Alle, die mit uns auf Kaperfahrt gehen
Von Männern und ihren BärtenUnser Alltag isr arm an Abenteuer geworden. Gerade für Männer Ü50 gibt es kaum noch echte Herausforderungen. Die Kinder – aus dem Haus; das Haus – abbezahlt; die Partnerin – im Urlaub in der Karibik; der Hund – pennt meist in der Ecke. „Dann geh doch zu Netto! Nö, da ist auch selten was los, wenn die Kassiererin nicht aussieht, wie ein Topmodel. Und wenn sie so aussähe, wäre sie im Fernsehen, und nicht bei Netto.
Also, was tun gegen die Langweile, die gähnende Ödnis und die Fantasielosigkeit eines gesettelten Daseins voller Fragen und Krisenintervention in einer Welt, wo echte Männer nicht einmal der eigenen Brut widersprechen dürfen?
Als Sofortmaßnahme des Hormonkollaps: einen Bart stehen lassen, natürlich einen gepflegten, nicht so ein Zottelding wie Catweazel oder der Gruppenfuzzi der Selbsttherapie der 60ziger-Jahre.
Wir kennen das aus der römischen Antike des Kaiserreiches.
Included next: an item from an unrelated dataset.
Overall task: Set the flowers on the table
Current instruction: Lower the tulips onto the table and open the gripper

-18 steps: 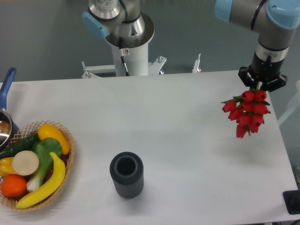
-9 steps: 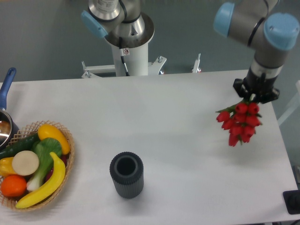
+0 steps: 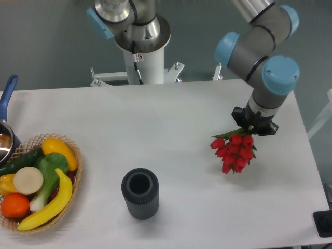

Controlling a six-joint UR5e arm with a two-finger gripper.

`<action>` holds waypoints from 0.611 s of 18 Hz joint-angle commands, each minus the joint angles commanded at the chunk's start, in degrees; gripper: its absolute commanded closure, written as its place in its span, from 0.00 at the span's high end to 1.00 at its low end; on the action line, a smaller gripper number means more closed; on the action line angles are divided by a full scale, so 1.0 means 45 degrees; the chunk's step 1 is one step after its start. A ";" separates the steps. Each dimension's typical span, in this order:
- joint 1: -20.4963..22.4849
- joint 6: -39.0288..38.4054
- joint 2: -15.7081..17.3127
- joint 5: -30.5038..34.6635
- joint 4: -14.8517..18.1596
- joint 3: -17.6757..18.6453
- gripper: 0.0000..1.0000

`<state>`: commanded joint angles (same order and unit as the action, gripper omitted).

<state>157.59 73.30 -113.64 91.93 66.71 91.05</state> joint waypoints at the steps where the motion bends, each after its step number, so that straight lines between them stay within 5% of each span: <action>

Senatoren nach der Entmachtung ließen sich einen Bart stehen und sich mit diesem in Marmor hauen, und zeigten damit: „Ich hab zwar nichts zu sagen, aber die Haare schön.“
So ein Bart signalisierte: Verwegenheit, Virilität, Abenteuerlust – und die Botschaft an die Frauenwelt: „Mir doch egal; kümmert euch um die eigenen haarigen Angelegenheiten!“ Also Souveränität und Freiheit von der Rasierschaum-Industrie und der Konsumwirtschaft der Drei-Klingen. Ein Statement gegen den heutigen Enthaarungswahn. Zurück zur Natur des Mannes, der noch Säbelzahntiger, Bären und Grillwürstchen erlegen könnte, wenn er es denn wollte und sich die Gelegenheit böte. Ein stiller Protest gegen die Quote der Intimrasur oben.
Der Dreitage-Bart ziert den Bad-Boy, der darauf aufmerksam macht, dass er bei Nichtgefallen zur Not auch die Handtasche der Bitch nähme.
Der Vollbart hingegen signalisiert: „Ich würde auch auf Kaperfahrt gehen oder die Wälder Duriens durchstreifen bei Wind und Wetter, wenn ich nicht in einer Stunde diesen wichtigen Geschäftstermin hätte.“ Ein Vollbart hat zunächsteinmal nichts mit Frauen zu tun, die missdeuten das immer. Es ist der ewig junge Wilde und Barbar im Mann, der sich da durchwächst und in Erscheinung tritt.
Der Ü50-Graubart allerdings bedeutet: „Komm, erzähl mir nix! Ich habe schon alles gesehen. Und Gandalf der Graue war mein Patenonkel, der gelassene Almöhi der Alpen ist mein Vorbild. Es gilt nur noch meine Rente gegen Horden böser Finanz-Trolle und Beamten-Orks zu verteidigen und die buckelige Verwandtschaft.
Insofern sollten Männerbärte genommen werden als das, was sie sind: der letzte Aufstand gegen alles, was allzu glatt und angepasst erscheint. Der nächste Winter kommt bestimmt und die nächste Luxuskreuzfahrt ist auch schon in Planung! Wer geht also mit auf Kaperfahrt?